Alpina 3/2002

Parler de violence c’est d’abord parler de soi-même, de ces atteintes et blessures que nous nous infligeons quotidiennement sans même le savoir lorsque l’instinct s’exprime plus fort que la raison, et qui rejaillissent sur l’entourage, sur les autres. Dans son livre «Contre le nouvel obscurantisme» l’écrivain vaudois Etienne Barilier fait remarquer : «Le contraire de la violence n’est pas la douceur, c’est la pensée». Pour cela sans doute «Le penseur» d’Auguste Rodin illustre notre couverture de mars. Mars, dieu romain de la guerre, de la destruction, mais étant également celui de l’éclosion des premiers bourgeons il est l’une des figures symboliques de l’éveil et de la prospérité dans la nature.

La pensée, pour être productive, doit cependant respecter certaines règles élémentaires de probité, puis encourager une action qui lui soit conforme. N’est-ce pas ce à quoi s’emploie le franc-maçon dès le départ en dégrossissant la pierre brute? Labeur jamais terminé parce que les mauvais penchants ont la vie dure. D’autres accomplissent ce même travail sur soi par des moyens différents; l’important est d’accepter un changement qui puisse nous rendre meilleur et nous diriger vers davantage de conscience.
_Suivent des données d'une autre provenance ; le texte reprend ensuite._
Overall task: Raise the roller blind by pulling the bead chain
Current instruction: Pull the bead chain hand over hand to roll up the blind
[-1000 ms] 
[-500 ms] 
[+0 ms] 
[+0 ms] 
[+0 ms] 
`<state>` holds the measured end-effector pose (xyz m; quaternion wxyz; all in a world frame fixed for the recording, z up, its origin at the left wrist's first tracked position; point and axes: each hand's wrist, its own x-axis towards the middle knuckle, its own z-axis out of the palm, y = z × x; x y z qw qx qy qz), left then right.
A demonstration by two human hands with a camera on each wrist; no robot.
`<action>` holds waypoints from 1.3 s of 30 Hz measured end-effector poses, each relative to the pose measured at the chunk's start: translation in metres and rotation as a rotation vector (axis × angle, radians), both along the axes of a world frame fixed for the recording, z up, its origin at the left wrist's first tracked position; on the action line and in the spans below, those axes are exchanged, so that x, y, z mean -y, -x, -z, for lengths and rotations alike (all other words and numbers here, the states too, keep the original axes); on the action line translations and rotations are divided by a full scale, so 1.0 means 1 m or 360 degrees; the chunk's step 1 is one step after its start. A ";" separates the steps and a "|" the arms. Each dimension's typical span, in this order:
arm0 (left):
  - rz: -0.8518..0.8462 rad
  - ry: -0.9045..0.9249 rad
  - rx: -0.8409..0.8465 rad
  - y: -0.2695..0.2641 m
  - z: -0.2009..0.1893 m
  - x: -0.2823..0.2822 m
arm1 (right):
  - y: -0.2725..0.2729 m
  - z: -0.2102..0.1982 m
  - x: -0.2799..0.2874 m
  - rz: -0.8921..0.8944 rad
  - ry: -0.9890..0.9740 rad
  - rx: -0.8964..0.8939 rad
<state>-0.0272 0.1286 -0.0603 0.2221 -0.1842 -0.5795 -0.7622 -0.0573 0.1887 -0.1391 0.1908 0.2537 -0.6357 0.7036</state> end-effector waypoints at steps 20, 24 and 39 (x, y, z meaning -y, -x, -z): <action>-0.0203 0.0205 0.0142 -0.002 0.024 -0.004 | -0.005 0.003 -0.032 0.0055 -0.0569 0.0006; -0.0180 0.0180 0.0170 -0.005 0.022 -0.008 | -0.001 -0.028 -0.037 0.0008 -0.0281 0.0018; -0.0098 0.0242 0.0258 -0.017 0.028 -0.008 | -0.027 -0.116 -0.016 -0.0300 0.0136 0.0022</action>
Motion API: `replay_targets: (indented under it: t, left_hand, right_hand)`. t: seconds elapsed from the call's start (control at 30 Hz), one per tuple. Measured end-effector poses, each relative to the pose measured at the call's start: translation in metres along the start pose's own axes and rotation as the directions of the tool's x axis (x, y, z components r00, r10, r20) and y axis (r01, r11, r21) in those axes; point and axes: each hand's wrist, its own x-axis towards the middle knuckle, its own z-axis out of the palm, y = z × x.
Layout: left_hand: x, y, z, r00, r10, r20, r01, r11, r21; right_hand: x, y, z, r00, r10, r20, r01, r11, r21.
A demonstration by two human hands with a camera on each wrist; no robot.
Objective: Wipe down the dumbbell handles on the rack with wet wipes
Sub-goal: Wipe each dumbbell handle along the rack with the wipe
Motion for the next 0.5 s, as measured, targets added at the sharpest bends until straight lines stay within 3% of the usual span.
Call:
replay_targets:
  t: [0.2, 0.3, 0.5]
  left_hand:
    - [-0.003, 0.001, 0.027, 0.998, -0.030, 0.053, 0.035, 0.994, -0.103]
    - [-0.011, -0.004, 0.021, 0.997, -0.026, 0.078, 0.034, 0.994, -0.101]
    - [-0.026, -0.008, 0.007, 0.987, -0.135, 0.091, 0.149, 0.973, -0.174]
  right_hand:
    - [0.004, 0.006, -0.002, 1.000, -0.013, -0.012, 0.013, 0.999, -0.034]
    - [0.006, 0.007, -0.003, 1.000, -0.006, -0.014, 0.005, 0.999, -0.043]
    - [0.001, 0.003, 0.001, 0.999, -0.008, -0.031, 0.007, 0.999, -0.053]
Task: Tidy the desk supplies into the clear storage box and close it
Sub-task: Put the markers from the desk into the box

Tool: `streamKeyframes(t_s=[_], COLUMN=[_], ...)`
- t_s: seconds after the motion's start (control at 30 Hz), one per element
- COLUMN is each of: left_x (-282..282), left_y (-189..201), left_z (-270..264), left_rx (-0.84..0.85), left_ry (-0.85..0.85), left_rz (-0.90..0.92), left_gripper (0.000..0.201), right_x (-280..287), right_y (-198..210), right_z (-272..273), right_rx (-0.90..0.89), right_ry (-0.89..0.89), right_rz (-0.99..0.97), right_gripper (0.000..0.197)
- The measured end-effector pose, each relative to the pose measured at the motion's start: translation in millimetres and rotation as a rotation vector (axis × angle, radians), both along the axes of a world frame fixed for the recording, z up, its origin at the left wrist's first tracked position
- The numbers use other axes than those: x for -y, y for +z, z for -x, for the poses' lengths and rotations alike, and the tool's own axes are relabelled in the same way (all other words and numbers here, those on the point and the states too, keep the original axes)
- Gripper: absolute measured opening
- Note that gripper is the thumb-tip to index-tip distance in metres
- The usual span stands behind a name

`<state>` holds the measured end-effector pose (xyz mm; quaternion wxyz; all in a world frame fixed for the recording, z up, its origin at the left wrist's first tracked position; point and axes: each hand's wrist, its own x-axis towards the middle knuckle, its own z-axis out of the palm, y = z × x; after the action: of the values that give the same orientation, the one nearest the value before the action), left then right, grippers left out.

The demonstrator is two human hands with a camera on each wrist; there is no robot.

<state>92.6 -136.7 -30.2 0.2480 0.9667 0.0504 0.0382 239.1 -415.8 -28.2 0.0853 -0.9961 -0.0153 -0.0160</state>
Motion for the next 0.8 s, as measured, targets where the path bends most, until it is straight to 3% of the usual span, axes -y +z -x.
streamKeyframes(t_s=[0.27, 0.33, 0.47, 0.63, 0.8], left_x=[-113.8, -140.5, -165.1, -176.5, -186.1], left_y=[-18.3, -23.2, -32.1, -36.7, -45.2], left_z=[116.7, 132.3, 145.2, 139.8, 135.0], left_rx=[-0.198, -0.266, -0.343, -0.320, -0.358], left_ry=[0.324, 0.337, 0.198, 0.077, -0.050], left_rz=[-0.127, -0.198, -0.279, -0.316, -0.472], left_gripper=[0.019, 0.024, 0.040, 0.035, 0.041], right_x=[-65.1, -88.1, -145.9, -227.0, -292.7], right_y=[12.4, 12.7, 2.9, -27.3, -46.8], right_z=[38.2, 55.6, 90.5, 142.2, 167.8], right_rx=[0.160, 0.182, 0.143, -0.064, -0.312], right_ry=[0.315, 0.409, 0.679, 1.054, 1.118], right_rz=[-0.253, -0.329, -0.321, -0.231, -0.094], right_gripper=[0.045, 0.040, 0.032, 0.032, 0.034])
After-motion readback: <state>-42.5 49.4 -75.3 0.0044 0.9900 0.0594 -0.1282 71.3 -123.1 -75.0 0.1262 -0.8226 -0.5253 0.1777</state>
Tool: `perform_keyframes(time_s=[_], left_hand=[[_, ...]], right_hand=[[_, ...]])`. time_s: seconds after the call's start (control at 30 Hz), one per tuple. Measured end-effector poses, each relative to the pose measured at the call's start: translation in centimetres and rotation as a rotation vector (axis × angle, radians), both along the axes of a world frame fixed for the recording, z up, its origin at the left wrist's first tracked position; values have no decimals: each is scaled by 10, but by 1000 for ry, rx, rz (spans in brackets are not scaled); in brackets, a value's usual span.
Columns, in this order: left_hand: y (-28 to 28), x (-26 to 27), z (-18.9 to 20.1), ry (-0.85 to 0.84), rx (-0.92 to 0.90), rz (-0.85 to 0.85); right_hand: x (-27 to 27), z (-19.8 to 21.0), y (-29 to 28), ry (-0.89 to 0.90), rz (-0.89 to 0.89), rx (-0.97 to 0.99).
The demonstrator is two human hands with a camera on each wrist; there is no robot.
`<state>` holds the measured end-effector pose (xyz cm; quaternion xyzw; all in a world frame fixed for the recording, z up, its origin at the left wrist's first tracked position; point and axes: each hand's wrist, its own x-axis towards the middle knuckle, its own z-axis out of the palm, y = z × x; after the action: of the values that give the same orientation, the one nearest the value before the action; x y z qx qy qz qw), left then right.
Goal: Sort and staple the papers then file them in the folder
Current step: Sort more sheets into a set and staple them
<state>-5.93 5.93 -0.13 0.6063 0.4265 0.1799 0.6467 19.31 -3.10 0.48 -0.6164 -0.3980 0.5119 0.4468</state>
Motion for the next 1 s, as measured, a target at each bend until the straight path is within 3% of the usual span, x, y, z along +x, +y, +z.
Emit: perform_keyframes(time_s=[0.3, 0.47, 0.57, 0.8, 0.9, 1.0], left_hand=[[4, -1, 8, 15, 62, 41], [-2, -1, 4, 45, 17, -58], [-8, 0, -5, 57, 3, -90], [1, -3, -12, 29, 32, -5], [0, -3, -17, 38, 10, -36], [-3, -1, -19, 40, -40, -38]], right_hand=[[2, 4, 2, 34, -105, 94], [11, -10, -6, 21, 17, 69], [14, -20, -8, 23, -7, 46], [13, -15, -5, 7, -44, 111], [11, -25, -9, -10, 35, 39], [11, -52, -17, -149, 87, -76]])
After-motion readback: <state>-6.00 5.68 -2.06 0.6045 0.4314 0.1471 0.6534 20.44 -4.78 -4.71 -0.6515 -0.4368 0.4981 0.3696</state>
Le thème de ce numéro est la violence dans la société actuelle. Ses formes sont tellement nombreuses que leur liste serait forcément incomplète. Dans un monde où presque tout est agressions, luttes et conflits – d’une dispute pour une place de parc jusqu’à la guerre entre nations – les hommes et les femmes animés d’altruisme semblent bien démunis. Qu’elle émane d’un Etat ou d’un mouvement d’opposition, d’une autorité légitime ou d’un individu isolé, la violence trouve toujours à se justifier. Ceux qui la commettent se drapent en général de leur bon droit. C’est pourtant grâce à un petit nombre de personnes agissant dans le sens de la concorde et de la réparation que l’espoir a toujours été et reste possible. Quelles sont les violences inévitables, avec lesquels il nous faut composer, et les autres, que nous pouvons et devons combattre ? Nos auteurs tentent d’y répondre, en ramifiant le débat au fil d’autres questions sur ce sujet crucial. On a raison d’affirmer que la violence débute par un malaise personnel, et aussi de souligner les rôles primordiaux de l’instruction et de l’éducation dans ce processus. Nous devons à tout prix éviter que le recours à la force aveugle devienne une fatalité. Le règne des pulsions débridées aurait alors sonné. Les valeurs de progrès et de liberté, si chèrement acquises, valent que l’on se mobilisent sans relâche pour elles.